Segment Start: Data block

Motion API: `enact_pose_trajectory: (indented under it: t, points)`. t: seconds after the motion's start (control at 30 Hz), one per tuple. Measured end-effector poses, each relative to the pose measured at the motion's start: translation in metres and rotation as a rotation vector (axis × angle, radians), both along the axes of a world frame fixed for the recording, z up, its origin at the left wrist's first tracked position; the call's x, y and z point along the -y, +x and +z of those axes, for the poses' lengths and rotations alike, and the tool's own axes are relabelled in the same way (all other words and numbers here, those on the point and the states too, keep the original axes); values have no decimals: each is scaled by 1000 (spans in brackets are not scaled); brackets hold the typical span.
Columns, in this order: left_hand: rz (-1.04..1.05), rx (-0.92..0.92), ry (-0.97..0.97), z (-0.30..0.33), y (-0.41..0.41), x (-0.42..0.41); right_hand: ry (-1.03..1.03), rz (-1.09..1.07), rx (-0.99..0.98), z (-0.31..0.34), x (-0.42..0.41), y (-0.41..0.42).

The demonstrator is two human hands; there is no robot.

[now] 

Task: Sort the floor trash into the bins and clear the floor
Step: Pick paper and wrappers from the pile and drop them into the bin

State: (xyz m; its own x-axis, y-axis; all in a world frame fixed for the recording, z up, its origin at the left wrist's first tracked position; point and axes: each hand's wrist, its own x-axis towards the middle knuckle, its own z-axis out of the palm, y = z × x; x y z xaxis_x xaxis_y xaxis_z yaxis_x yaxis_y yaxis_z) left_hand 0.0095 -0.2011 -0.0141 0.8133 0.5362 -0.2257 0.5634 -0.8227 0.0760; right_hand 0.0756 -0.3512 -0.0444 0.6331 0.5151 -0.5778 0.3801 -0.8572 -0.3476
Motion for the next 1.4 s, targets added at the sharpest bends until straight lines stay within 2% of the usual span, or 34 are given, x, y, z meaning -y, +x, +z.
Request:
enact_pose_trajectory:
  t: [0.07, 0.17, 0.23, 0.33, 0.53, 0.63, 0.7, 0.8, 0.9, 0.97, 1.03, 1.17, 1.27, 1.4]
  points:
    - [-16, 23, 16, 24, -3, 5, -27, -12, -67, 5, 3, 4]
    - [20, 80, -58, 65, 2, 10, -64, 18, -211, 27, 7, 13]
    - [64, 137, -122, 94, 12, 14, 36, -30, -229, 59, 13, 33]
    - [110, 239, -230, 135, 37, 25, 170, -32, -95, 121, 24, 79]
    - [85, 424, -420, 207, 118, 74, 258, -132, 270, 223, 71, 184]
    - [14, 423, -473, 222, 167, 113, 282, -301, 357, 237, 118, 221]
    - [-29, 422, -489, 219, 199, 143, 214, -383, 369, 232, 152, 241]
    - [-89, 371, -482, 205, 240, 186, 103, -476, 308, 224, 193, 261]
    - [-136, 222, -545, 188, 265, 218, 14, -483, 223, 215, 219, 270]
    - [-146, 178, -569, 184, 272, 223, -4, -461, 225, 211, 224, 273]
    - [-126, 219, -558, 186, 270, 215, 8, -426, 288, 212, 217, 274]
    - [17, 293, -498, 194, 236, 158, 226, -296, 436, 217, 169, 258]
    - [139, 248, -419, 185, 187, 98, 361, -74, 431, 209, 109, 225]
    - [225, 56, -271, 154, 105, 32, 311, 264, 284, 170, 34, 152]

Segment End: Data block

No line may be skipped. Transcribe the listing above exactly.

Motion API: `enact_pose_trajectory: (indented under it: t, points)`. t: seconds after the motion's start (control at 30 Hz), one per tuple. Measured end-effector poses, each relative to the pose measured at the motion's start: translation in metres and rotation as a rotation vector (axis × angle, radians), both along the axes of a world frame fixed for the recording, z up, its origin at the left wrist's first tracked position; the call's x, y and z point along the -y, +x and +z of those axes, for the poses' lengths and rotations alike, and the tool's own axes are relabelled in the same way (all other words and numbers here, those on the point and the states too, keep the original axes); values have no decimals: each is scaled by 1000 (spans in brackets are not scaled); brackets hold the typical span.
Columns, in this order: left_hand: rz (-1.04..1.05), rx (-0.92..0.92), ry (-0.97..0.97), z (-0.30..0.33), y (-0.41..0.41), x (-0.42..0.41); right_hand: ry (-1.03..1.03), rz (-1.09..1.07), rx (-0.99..0.98), z (-0.31..0.34), x (-0.42..0.41), y (-0.41..0.42).

The demonstrator is two human hands; there is no robot.

[now] 

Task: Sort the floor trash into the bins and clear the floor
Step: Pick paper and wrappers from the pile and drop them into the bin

State: (xyz m; its own x-axis, y-axis; all in a world frame fixed for the recording, z up, its origin at the left wrist's first tracked position; point and axes: each hand's wrist, its own x-axis towards the middle knuckle, its own z-axis out of the palm, y = z × x; x y z xaxis_x xaxis_y xaxis_z yaxis_x yaxis_y yaxis_z) left_hand 0.0095 -0.2011 -0.0141 0.8133 0.5362 -0.2257 0.5634 -0.8227 0.0760; right_hand 0.0756 -0.3512 -0.0444 0.6331 0.5151 -0.5778 0.3801 -0.8572 -0.3476
Motion for the next 1.4 s, targets added at the sharpest bends until straight lines stay within 2% of the usual span, or 34 are given, x, y, z meaning -y, +x, +z.
Request:
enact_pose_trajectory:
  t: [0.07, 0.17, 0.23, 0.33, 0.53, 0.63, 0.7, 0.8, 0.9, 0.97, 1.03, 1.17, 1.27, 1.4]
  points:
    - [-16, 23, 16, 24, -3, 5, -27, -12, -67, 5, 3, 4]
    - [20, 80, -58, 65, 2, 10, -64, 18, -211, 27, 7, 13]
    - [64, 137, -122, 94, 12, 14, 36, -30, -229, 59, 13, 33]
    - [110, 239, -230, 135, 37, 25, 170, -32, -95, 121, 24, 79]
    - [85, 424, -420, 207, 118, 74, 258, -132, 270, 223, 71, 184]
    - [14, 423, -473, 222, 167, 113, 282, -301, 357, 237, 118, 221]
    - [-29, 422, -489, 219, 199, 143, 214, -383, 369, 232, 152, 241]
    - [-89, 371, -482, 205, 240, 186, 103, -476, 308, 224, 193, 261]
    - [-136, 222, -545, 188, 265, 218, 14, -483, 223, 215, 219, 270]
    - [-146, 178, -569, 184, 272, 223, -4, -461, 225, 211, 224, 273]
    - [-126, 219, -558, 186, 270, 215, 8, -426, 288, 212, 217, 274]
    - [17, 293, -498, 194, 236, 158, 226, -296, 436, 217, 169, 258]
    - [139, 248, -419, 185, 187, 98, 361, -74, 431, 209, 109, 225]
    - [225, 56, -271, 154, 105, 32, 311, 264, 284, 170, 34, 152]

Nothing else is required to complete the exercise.